### REQUIRED ACTION
Filter the entries below, keeping every line that has the word "frame".

Stored items:
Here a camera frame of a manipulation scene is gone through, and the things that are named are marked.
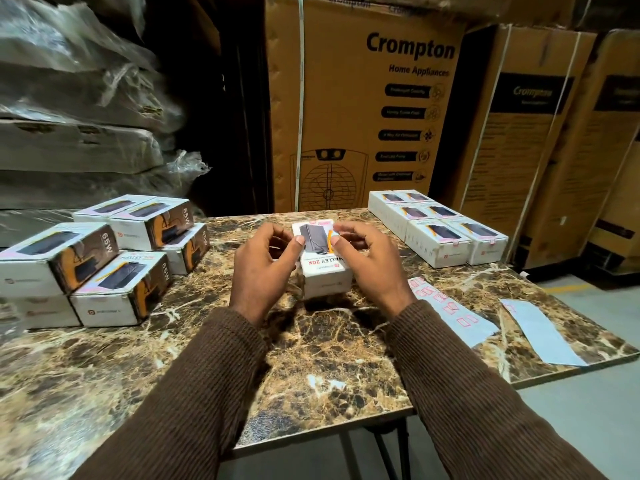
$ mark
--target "left hand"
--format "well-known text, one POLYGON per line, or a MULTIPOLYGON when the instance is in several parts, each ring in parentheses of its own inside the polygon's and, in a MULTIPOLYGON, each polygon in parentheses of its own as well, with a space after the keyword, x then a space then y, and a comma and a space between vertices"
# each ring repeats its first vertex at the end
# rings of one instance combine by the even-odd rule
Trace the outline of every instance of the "left hand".
POLYGON ((305 245, 301 235, 265 223, 236 250, 229 308, 260 326, 287 287, 305 245))

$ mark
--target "brown marble surface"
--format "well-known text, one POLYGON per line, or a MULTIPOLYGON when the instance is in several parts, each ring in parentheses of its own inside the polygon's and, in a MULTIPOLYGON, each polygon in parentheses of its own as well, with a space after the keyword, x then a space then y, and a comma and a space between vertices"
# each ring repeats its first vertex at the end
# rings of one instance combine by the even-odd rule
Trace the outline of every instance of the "brown marble surface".
MULTIPOLYGON (((227 304, 234 250, 265 220, 290 225, 321 216, 327 214, 209 219, 212 250, 141 326, 20 333, 11 324, 0 330, 5 334, 0 340, 0 478, 71 475, 135 411, 204 316, 227 304)), ((366 209, 337 211, 333 217, 369 221, 388 232, 366 209)), ((516 387, 638 357, 624 340, 503 265, 432 269, 398 245, 409 276, 425 277, 500 327, 474 350, 516 387), (541 362, 498 298, 539 306, 589 367, 541 362)), ((238 453, 412 412, 381 340, 383 320, 357 287, 346 296, 306 304, 296 300, 297 291, 292 279, 268 318, 268 366, 238 453)))

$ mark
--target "forearm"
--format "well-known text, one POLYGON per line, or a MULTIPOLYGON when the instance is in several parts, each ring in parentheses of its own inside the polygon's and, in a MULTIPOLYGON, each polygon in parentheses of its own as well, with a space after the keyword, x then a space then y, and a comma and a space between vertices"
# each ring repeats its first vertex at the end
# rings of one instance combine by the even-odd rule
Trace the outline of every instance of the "forearm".
POLYGON ((73 478, 213 478, 265 354, 247 320, 215 309, 135 414, 73 478))
POLYGON ((409 397, 453 478, 604 478, 424 301, 387 333, 409 397))

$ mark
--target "person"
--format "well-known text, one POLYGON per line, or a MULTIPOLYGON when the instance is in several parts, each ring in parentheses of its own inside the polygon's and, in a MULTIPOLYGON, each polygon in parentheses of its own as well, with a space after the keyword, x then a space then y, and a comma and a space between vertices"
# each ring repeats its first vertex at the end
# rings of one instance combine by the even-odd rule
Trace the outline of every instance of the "person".
MULTIPOLYGON (((400 377, 452 478, 601 479, 408 286, 397 247, 372 226, 334 225, 334 249, 389 318, 400 377), (368 255, 359 250, 369 249, 368 255)), ((216 308, 138 410, 74 479, 212 479, 233 447, 267 352, 258 329, 304 246, 264 224, 236 251, 229 306, 216 308)))

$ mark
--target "floor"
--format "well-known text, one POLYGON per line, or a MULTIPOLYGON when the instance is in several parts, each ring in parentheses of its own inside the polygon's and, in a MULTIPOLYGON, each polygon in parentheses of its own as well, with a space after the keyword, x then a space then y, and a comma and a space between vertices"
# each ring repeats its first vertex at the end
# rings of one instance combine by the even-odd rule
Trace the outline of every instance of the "floor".
MULTIPOLYGON (((640 285, 596 287, 572 275, 540 286, 631 344, 640 346, 640 285)), ((520 391, 525 402, 611 480, 635 480, 640 472, 640 361, 520 391)), ((433 443, 416 417, 409 419, 414 480, 448 478, 433 443)), ((388 480, 372 434, 349 433, 362 480, 388 480)), ((397 471, 395 435, 385 438, 397 471)), ((223 464, 220 480, 347 479, 340 439, 330 436, 223 464)))

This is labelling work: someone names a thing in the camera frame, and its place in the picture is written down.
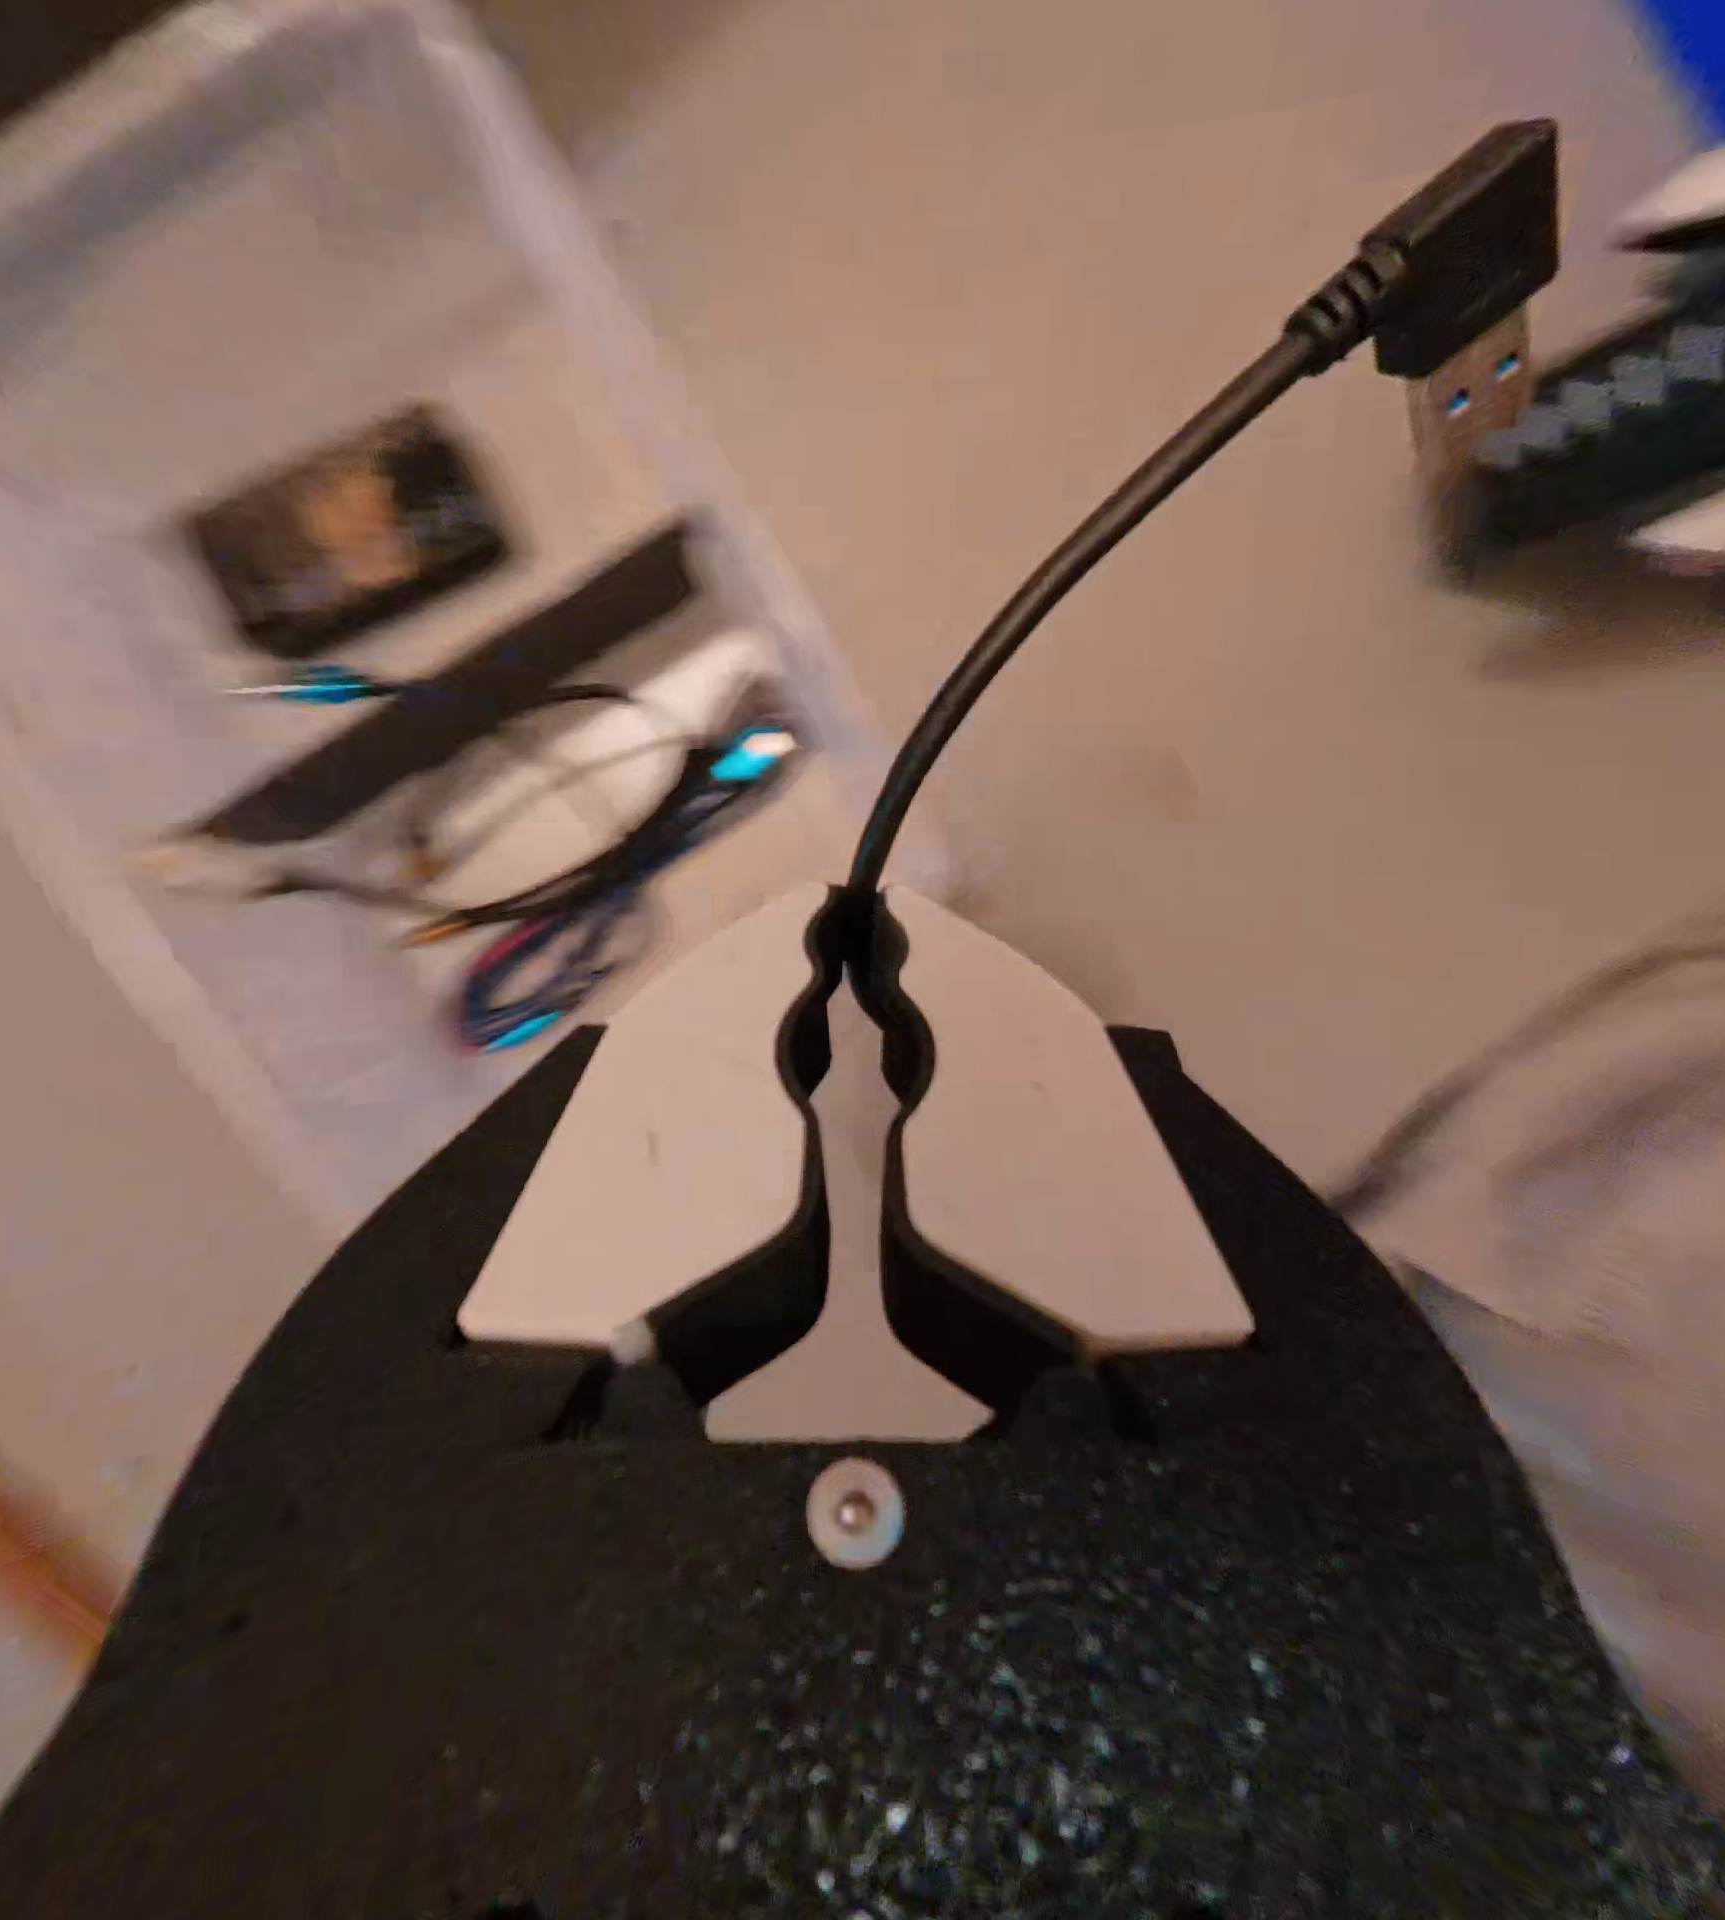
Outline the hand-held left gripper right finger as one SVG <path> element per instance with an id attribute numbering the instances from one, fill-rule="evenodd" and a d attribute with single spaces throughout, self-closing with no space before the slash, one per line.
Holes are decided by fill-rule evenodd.
<path id="1" fill-rule="evenodd" d="M 896 1115 L 888 1325 L 992 1412 L 1044 1377 L 1245 1346 L 1256 1314 L 1101 1016 L 907 887 L 851 972 Z"/>

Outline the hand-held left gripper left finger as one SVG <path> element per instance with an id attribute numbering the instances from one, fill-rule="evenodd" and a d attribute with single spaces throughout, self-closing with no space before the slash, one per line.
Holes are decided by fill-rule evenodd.
<path id="1" fill-rule="evenodd" d="M 706 1407 L 817 1325 L 832 900 L 805 884 L 722 927 L 603 1029 L 458 1311 L 469 1343 L 659 1362 Z"/>

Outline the clear plastic divided bin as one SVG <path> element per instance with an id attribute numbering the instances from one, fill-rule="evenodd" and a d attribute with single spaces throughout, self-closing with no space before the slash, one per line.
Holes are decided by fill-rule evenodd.
<path id="1" fill-rule="evenodd" d="M 714 651 L 796 701 L 847 804 L 879 739 L 826 622 L 683 414 L 563 156 L 451 5 L 194 5 L 0 132 L 0 833 L 188 1080 L 349 1224 L 503 1087 L 451 1067 L 429 965 L 328 906 L 168 894 L 129 854 L 328 745 L 253 714 L 179 534 L 414 402 L 487 461 L 513 563 L 339 643 L 457 666 L 678 537 L 673 617 L 596 661 Z"/>

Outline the white rounded item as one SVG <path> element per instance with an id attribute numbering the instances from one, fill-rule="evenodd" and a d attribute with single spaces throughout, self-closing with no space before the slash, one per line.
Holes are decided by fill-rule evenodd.
<path id="1" fill-rule="evenodd" d="M 570 703 L 472 748 L 436 790 L 427 853 L 435 897 L 511 897 L 604 853 L 634 829 L 730 714 L 779 684 L 779 657 L 727 631 L 626 668 L 619 701 Z"/>

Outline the black divider strip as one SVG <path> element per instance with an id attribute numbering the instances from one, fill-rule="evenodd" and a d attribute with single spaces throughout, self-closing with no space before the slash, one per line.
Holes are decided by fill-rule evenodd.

### EXERCISE RESPONSE
Here a camera frame of a manipulation scene is gone through, and the things that are named are marked.
This is labelling work: someone names a thing in the camera frame, and its place in the picture is written down.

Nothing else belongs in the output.